## REQUIRED WORK
Check every line below for the word "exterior" and show those that hold it.
*** Opening of INFORMATION SHOWN ***
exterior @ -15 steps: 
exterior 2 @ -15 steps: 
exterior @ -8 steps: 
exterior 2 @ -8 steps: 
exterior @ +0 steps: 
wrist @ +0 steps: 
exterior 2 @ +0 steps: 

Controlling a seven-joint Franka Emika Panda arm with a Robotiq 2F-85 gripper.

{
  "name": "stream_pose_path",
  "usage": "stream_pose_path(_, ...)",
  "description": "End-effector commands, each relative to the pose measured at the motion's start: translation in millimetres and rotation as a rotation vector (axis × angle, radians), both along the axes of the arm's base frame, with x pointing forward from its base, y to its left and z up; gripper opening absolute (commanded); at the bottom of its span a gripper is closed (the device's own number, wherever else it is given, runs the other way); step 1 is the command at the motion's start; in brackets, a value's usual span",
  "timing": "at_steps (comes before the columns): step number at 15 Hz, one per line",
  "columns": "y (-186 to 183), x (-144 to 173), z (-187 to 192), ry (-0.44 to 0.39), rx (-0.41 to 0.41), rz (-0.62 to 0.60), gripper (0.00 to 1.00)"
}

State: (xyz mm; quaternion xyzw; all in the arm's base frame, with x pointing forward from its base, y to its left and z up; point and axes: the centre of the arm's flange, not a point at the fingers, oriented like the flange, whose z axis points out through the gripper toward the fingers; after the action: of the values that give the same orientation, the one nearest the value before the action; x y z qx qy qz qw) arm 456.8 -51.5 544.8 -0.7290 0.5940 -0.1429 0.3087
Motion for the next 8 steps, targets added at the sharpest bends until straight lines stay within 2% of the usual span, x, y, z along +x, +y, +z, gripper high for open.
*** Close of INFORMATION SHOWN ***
## ANSWER SPACE
exterior @ -15 steps: 
exterior 2 @ -15 steps: 
exterior @ -8 steps: 
exterior 2 @ -8 steps: 
exterior @ +0 steps: 
exterior 2 @ +0 steps: 

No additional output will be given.